Because, after all, if THIS isn’t THAT time of year, well then I don’t know what other time of year that would be.

(Ignore all the dangling modifiers and participles and prepositions and suppositions in the previous sentence, this is a Grammar Cop Free Zone).


jpg Toys the season to be jolly

A Visit From St Nick
By Bob Englehart, The Hartford Courant
Distributed to subscribers for publication by Cagle Cartoons, Inc.


Actually, as someone who has thus far semi-successfully raised a child to teen hood, I know that the true “Toys Are Us Time of Year” begins January 1 and ends December 31st. It is exactly as long as the Annual Ketchikan Rain Festival.

Speaking of the Rain Festival, I am a little tired of the endless blah blah Facebook yadda Twitter yadda about what seems to the present tense obsessed to be an unusual amount of local rain. And FLOODING too, OMG. OMG. OMG. OMG.OMG. #helphelpmyunderwearisfloating!

Seriously, folks, it rains here and getting 12 inches of liquid sunshine in three or four days is not necessarily a flood of Biblical proportions.

Is it irritating to have to swim down the drive to check the mail?

Do you hate having to take along a soap and towel when you go out to get the newspaper?

Do you get tired of hearing “at least you don’t have to shovel it” every five minutes?

Sure, sure and sure.

But having water back up in the storm drains and flood over Tongass Avenue is just not that unusual. Especially now that modern engineering has all sorts of new and improved, non-functioning but inexpensive (low bidder!), drainage systems the Outside experts want to saddle us with.

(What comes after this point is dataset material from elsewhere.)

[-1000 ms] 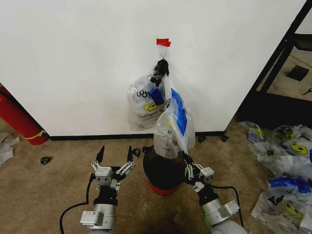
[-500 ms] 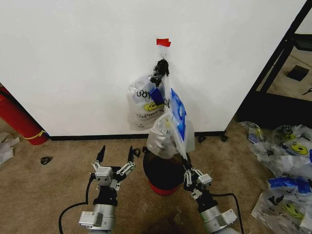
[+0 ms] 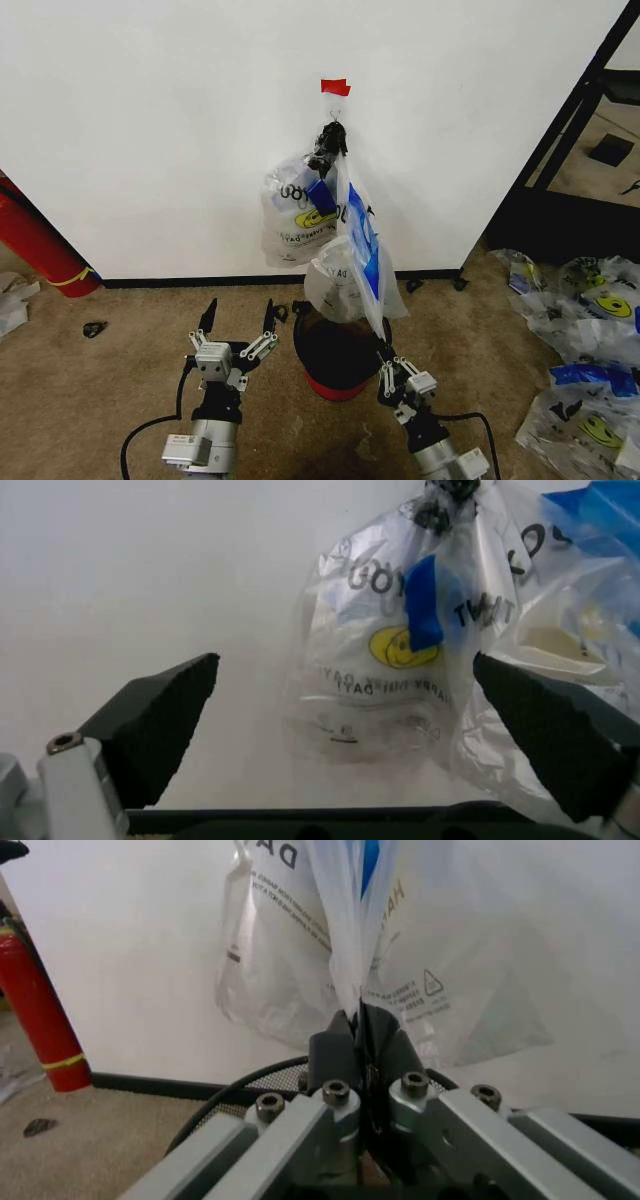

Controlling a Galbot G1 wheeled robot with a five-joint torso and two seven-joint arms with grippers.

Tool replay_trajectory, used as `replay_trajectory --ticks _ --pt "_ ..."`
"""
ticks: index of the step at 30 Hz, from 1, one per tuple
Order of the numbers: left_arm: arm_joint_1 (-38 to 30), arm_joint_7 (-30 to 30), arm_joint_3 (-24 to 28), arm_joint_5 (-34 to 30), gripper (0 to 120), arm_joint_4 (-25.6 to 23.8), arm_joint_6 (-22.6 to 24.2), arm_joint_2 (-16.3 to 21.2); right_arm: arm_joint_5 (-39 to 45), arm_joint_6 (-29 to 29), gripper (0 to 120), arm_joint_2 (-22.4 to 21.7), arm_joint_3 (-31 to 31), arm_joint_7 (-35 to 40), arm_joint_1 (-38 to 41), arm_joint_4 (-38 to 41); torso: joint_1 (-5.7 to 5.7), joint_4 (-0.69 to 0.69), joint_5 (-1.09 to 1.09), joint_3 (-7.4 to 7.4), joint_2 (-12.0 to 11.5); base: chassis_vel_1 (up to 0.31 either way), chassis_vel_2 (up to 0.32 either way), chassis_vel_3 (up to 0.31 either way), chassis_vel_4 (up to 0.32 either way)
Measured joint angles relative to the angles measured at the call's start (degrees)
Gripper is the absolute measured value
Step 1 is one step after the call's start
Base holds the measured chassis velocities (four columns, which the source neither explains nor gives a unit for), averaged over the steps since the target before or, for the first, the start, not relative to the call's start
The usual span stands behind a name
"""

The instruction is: Pick up the garbage bag from the wall and place it over the trash bin.

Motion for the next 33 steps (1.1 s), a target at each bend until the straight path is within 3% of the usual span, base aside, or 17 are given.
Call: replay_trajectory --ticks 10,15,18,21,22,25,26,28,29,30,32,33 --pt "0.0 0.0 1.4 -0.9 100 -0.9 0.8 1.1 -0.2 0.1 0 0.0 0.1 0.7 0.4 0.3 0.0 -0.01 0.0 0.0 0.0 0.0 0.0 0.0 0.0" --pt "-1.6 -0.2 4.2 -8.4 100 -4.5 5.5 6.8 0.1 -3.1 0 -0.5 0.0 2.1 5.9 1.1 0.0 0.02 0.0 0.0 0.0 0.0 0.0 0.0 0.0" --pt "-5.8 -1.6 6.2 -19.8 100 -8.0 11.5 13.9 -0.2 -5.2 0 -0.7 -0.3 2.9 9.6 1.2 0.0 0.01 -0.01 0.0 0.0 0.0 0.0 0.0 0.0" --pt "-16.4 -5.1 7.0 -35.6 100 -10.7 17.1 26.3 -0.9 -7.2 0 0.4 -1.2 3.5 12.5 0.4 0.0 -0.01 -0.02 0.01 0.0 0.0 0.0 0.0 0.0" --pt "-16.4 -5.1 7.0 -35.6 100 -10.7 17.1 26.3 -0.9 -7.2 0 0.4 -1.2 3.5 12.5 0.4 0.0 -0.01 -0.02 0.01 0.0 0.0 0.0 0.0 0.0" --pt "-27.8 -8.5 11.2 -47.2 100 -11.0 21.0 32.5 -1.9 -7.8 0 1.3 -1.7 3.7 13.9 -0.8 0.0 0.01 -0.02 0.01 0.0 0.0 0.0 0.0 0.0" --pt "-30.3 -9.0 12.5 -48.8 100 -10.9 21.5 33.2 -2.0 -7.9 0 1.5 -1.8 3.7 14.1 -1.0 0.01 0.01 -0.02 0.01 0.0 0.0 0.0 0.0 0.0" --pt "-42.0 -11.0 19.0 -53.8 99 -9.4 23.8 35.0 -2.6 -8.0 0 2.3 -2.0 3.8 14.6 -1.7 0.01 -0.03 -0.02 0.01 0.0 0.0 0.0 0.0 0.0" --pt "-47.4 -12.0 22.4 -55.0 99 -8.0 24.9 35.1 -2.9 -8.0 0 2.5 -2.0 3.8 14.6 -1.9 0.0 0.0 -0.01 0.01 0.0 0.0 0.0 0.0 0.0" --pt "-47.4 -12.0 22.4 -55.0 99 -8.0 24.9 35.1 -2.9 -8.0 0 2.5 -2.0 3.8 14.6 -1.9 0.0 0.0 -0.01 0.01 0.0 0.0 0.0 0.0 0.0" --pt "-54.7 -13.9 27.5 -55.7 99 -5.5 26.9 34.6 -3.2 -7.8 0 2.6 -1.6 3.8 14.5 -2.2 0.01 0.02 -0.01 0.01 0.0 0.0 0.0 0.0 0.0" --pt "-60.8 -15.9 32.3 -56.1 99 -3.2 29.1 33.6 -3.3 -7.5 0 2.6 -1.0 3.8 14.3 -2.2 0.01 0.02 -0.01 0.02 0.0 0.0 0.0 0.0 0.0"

I particularly enjoyed the hay bales they used for the Third Avenue Bypass construction runoff a few years ago. It was really cool when they all ended up as hazards to navigation floating in Tongass Narrows.

Dang, that was a spectacularly torrential digression. Sometimes I just plain run off, don't I? So sorry.

( I have to pause for a second here, to get the “Toys Are Us Time of Year” song back in my head. Ah, that’s better).

Anyway, now that my son is a teenager, he just doesn’t want toys anymore.

Correct that. Let me say, he doesn’t want cute, fun, “happy to unwrap under the tree” types of toys anymore.

You know the kind, the ones that you wished you would have gotten when you were a little kid and when you look at them you say “awwww.”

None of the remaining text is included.